- **WHAT IS REQUIRED**
Exact reproduction required: the lines below from the line with "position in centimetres" to the line with "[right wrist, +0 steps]", both ends included, and no others.

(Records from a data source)
▬▬▬

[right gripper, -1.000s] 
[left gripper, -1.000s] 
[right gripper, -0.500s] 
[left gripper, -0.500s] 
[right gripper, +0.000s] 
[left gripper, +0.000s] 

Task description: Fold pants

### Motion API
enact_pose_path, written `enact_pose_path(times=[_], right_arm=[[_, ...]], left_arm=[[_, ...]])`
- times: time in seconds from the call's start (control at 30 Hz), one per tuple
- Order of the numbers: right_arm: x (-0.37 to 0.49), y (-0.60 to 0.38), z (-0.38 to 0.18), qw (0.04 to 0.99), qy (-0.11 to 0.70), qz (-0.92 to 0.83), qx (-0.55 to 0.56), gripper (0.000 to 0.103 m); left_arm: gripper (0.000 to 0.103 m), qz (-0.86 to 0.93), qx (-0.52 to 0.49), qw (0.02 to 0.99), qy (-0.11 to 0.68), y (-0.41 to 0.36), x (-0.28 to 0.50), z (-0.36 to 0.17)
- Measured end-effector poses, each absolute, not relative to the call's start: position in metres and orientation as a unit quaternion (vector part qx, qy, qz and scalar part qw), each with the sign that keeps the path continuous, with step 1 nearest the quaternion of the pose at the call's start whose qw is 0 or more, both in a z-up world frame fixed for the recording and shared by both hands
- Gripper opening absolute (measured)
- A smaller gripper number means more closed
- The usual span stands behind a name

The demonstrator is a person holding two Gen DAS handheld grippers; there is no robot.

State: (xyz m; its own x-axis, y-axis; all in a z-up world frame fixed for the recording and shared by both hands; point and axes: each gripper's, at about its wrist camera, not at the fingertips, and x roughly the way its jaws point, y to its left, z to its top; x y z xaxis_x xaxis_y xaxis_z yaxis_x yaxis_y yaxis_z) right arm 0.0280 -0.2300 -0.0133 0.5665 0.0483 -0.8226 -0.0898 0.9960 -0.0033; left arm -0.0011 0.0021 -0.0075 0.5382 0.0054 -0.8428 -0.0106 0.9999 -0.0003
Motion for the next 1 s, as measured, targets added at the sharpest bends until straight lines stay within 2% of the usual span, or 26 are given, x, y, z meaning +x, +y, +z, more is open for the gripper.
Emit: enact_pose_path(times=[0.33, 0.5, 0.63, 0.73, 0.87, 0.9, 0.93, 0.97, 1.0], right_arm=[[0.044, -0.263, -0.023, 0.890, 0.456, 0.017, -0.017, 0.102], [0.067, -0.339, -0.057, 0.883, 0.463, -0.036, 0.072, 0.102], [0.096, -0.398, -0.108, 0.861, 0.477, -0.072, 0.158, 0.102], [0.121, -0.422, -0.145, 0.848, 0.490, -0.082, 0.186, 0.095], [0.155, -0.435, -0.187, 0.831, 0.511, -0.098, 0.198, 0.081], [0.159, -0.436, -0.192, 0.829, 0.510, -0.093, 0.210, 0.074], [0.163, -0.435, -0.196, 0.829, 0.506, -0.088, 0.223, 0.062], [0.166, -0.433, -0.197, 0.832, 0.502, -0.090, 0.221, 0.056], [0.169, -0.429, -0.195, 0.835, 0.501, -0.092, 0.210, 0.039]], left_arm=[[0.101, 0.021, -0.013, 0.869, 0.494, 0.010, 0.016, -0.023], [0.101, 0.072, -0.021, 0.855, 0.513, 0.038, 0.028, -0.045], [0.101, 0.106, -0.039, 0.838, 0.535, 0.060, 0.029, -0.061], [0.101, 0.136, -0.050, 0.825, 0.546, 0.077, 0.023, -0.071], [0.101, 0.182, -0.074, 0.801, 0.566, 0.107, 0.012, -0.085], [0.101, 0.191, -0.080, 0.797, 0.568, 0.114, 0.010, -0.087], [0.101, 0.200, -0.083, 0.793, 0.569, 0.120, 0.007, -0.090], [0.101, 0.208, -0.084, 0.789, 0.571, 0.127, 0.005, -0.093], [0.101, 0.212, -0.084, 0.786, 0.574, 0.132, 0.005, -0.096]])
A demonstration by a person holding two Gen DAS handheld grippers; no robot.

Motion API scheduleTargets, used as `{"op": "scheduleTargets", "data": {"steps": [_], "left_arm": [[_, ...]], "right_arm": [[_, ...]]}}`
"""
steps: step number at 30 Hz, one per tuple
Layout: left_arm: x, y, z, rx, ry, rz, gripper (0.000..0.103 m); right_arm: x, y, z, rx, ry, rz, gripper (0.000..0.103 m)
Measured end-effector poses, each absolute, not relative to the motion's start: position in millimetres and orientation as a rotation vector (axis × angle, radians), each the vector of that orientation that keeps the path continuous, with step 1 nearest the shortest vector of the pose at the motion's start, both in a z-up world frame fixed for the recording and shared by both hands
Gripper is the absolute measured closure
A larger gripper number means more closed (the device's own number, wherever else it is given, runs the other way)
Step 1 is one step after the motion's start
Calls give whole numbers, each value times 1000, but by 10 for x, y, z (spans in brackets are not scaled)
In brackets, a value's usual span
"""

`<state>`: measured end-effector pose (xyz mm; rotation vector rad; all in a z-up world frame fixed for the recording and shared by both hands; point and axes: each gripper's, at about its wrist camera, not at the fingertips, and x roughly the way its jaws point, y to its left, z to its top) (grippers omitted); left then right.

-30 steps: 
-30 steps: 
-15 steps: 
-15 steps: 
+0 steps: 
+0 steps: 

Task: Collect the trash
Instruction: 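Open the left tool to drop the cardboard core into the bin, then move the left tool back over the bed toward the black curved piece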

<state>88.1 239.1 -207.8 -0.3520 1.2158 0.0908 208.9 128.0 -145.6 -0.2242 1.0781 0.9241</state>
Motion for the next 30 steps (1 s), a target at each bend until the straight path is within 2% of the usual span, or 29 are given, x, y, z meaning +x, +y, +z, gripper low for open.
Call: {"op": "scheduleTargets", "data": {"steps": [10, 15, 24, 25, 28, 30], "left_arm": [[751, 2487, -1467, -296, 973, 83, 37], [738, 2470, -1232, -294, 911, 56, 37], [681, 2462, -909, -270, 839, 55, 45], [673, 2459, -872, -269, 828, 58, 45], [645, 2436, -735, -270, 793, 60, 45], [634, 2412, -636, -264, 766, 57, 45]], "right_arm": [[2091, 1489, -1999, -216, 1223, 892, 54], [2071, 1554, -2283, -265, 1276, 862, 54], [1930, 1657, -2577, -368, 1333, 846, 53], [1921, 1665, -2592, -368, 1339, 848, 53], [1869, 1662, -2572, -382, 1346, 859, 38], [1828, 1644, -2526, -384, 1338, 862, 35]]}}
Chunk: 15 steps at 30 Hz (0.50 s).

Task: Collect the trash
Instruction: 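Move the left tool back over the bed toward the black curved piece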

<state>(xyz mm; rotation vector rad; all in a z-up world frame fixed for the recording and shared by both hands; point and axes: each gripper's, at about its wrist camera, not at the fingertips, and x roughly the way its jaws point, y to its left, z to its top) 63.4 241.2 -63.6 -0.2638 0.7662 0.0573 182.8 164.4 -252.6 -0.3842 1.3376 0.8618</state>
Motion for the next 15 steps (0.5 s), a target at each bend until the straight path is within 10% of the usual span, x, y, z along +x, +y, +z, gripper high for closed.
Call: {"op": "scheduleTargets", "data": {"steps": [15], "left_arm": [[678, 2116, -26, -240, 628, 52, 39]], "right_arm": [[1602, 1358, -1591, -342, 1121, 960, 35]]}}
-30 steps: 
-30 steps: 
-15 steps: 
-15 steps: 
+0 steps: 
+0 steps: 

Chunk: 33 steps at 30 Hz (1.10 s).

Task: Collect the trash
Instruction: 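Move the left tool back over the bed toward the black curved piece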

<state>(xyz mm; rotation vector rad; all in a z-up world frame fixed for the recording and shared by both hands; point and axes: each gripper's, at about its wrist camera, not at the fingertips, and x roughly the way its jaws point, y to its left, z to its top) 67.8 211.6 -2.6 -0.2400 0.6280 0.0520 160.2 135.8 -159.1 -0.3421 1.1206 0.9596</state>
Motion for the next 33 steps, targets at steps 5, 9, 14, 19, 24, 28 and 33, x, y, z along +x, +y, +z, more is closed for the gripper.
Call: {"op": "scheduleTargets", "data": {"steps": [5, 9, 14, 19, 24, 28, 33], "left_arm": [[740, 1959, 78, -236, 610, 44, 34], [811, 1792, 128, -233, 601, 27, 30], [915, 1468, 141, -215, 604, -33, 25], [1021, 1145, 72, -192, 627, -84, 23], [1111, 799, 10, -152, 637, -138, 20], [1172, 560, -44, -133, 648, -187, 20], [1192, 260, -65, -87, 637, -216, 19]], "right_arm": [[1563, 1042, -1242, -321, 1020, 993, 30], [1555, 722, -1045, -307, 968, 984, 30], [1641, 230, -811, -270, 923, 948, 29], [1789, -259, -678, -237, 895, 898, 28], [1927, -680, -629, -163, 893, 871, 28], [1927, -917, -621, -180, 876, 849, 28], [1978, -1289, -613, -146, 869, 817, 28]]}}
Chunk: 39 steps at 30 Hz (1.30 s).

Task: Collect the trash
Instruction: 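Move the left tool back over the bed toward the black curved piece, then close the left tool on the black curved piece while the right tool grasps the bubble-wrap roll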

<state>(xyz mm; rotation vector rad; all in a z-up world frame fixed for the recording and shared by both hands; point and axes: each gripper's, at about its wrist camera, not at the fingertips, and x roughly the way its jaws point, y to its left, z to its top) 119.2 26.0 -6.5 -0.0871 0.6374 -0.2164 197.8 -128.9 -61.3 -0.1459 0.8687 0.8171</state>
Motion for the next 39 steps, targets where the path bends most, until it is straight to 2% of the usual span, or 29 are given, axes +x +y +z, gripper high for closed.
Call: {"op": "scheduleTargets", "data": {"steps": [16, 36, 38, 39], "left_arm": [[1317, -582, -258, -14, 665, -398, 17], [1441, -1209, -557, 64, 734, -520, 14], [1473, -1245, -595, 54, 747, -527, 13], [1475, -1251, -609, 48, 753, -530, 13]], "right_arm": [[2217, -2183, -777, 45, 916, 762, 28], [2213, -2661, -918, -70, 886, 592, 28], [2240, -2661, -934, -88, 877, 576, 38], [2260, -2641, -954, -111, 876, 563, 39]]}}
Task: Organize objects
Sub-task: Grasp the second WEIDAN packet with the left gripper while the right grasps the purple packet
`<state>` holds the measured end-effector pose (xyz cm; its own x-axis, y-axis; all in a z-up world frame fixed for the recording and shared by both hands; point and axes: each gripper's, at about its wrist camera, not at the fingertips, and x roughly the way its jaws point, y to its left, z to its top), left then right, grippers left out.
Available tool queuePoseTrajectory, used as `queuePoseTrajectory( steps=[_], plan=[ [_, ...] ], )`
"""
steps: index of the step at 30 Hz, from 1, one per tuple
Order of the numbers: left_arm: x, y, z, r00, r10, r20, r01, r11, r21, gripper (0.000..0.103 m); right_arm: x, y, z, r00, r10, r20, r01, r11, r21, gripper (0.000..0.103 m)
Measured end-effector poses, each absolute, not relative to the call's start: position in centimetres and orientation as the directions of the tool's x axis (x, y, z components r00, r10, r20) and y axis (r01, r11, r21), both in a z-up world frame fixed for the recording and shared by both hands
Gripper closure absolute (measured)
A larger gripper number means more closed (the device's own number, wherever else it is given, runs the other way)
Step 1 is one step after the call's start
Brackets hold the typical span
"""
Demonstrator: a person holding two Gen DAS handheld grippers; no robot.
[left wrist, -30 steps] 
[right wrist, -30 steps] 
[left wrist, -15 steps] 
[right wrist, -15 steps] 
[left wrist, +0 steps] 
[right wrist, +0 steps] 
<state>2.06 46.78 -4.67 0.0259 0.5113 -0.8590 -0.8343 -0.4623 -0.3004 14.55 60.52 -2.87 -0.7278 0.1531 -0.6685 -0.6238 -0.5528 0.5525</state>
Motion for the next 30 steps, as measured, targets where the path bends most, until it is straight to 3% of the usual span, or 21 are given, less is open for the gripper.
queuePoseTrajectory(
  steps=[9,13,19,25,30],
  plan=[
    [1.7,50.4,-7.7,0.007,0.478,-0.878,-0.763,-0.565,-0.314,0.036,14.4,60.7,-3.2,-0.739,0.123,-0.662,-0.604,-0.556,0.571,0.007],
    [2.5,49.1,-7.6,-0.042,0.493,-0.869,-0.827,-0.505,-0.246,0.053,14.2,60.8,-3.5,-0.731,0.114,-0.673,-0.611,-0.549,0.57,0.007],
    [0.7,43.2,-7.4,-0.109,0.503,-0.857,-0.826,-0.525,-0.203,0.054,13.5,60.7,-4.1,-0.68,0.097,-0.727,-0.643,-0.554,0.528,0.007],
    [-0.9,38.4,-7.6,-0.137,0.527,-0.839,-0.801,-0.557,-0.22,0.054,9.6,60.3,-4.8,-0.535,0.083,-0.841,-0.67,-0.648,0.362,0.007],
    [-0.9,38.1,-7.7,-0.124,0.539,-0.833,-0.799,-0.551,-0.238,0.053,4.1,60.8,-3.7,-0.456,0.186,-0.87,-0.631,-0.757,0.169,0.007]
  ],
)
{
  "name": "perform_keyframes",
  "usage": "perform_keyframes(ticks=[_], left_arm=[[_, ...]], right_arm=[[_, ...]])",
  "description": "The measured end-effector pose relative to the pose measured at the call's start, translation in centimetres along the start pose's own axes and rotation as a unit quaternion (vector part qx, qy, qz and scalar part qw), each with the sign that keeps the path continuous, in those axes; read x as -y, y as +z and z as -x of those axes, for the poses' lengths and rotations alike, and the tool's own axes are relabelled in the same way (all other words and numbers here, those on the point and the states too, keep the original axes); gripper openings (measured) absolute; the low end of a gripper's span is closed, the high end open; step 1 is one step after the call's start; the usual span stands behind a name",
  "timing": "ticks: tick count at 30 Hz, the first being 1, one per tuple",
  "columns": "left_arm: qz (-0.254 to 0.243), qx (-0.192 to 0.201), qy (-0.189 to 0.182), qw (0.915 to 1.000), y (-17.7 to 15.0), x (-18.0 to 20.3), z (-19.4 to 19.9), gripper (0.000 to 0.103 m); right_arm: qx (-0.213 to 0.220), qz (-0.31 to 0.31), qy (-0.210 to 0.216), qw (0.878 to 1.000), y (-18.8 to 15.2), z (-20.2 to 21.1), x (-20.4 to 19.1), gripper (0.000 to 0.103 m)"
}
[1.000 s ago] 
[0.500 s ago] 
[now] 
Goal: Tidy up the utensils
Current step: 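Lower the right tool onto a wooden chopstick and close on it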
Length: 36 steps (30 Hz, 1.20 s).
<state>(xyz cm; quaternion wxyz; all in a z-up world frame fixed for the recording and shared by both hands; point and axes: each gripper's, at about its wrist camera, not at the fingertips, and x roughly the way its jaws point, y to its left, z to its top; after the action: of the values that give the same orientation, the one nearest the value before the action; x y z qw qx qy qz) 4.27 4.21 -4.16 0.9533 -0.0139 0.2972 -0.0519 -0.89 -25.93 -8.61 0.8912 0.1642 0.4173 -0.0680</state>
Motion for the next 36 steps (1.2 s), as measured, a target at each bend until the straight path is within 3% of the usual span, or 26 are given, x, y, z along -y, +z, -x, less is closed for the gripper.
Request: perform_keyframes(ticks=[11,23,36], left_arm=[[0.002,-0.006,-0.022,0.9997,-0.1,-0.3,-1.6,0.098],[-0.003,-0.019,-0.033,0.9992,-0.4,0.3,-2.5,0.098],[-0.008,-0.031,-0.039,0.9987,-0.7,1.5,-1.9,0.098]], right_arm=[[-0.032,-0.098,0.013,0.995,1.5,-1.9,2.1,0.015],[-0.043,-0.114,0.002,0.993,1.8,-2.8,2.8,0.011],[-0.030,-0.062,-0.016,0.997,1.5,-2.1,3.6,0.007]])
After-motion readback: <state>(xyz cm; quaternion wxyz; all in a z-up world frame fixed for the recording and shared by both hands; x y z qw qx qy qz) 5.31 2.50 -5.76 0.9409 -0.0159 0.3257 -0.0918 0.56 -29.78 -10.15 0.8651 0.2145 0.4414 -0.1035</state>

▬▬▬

- **EXERCISE SOLUTION**
Measured end-effector poses, each absolute, not relative to the call's start: position in centimetres and orientation as the directions of the tool's x axis (x, y, z components r00, r10, r20) and y axis (r01, r11, r21), both in a z-up world frame fixed for the recording and shared by both hands
Gripper closure absolute (measured)
A larger gripper number means more closed (the device's own number, wherever else it is given, runs the other way)
Step 1 is one step after the call's start
Brackets hold the typical span
"""
Demonstrator: a person holding two Gen DAS handheld grippers; no robot.
[left wrist, -30 steps] 
[right wrist, -30 steps] 
[left wrist, -15 steps] 
[right wrist, -15 steps] 
[left wrist, +0 steps] 
[right wrist, +0 steps] 

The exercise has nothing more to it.